1 The standard to be applied in the determination of a claim of a Fifth Amendment double jeopardy bar following a defendant's [successful] motion for mistrial was enunciated in Oregon v.Kennedy, 456 U.S. 667, 102 S.Ct. 2083, 72 L.Ed.2d 416 (1982):

" '[T]he circumstances under which such a defendant may invoke the bar of double jeopardy in a second effort to try him are limited to those cases in which the conduct giving rise to the successful motion for a mistrial was intended to provoke the defendant into moving for a mistrial.' (Emphasis added [in Kinard].) 456 U.S. at 679, 102 S.Ct. at 2091[, 72 L.Ed.2d at 426-27]."

Kinard v. State, 495 So.2d 705, 707 (Ala.Cr.App. 1986). See Exparte Cochran, 500 So.2d 1179, 1181-82 (Ala. 1985).

The Court in Kennedy further stated that "[p]rosecutorial conduct that might be viewed as harassment or overreaching, even if sufficient to justify a mistrial on defendant's motion," would not be sufficient to bar a retrial, "absent intent on the part of the prosecutor to subvert the protections afforded by the Double Jeopardy Clause." 456 U.S. at 675-76,102 S.Ct. at 2089, 72 L.Ed.2d at 424-25. See Brannon v.
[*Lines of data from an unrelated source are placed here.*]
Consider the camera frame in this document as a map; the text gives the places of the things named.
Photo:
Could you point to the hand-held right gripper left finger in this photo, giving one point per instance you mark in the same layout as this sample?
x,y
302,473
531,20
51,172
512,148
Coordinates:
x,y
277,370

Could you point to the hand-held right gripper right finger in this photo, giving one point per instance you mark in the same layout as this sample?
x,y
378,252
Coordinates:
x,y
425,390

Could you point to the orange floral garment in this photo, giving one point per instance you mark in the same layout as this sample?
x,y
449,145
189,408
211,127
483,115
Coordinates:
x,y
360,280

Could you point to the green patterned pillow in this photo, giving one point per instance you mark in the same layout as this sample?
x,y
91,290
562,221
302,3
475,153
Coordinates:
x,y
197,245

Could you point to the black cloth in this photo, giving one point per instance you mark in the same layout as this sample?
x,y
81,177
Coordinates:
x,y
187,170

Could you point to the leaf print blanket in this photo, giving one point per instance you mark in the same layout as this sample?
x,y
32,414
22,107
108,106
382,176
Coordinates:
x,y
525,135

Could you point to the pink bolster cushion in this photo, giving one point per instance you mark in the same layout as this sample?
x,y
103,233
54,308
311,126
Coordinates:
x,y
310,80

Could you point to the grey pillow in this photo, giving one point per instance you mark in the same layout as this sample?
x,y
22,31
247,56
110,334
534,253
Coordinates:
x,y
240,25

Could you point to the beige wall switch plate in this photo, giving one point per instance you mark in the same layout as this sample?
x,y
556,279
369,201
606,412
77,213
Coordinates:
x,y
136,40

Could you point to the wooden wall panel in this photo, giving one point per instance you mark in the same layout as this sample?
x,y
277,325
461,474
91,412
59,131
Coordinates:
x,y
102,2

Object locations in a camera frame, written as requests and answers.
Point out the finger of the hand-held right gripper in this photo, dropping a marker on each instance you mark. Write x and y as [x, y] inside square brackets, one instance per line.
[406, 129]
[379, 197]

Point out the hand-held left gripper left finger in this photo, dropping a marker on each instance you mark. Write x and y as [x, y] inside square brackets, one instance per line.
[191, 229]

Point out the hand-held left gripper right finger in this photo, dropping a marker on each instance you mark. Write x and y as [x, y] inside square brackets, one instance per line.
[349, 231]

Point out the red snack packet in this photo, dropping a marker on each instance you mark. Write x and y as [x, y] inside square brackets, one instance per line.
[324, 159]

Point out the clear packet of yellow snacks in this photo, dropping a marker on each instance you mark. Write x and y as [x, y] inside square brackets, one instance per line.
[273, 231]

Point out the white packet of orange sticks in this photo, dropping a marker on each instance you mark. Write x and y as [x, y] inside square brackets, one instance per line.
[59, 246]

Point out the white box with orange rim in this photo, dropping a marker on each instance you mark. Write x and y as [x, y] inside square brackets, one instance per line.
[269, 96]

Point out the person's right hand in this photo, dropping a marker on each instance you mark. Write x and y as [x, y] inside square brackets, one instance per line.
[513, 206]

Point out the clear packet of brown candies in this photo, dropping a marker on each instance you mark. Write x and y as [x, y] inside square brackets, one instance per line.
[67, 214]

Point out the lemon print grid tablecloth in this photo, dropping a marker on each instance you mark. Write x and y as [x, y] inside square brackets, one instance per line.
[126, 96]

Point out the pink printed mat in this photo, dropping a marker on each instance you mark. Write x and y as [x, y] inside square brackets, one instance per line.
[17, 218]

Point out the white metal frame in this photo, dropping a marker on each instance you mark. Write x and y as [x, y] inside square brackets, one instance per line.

State,549 So.2d 532, 535-36 (Ala.Cr.App. 1989). The Kennedy Court also stated, upon considering a rule that "the defendant's election to terminate the first trial by his own motion should . . . be deemed a renunciation . . . for all purposes" of "the right . . . to have his trial completed before the first jury empaneled to try him," that "there would be great difficulty in applying such a rule where the prosecutor's actions giving rise to the motion for mistrial were done 'in order to goad the [defendant] into requesting a mistrial.' United States v. Dinitz, [424 U.S. 600, 611, 96 S.Ct. 1075, 1081, 47 L.Ed.2d 267, 276 (1976)]." Kennedy, 456 U.S. at 673, 102 S.Ct. at 2088,72 L.Ed.2d at 423.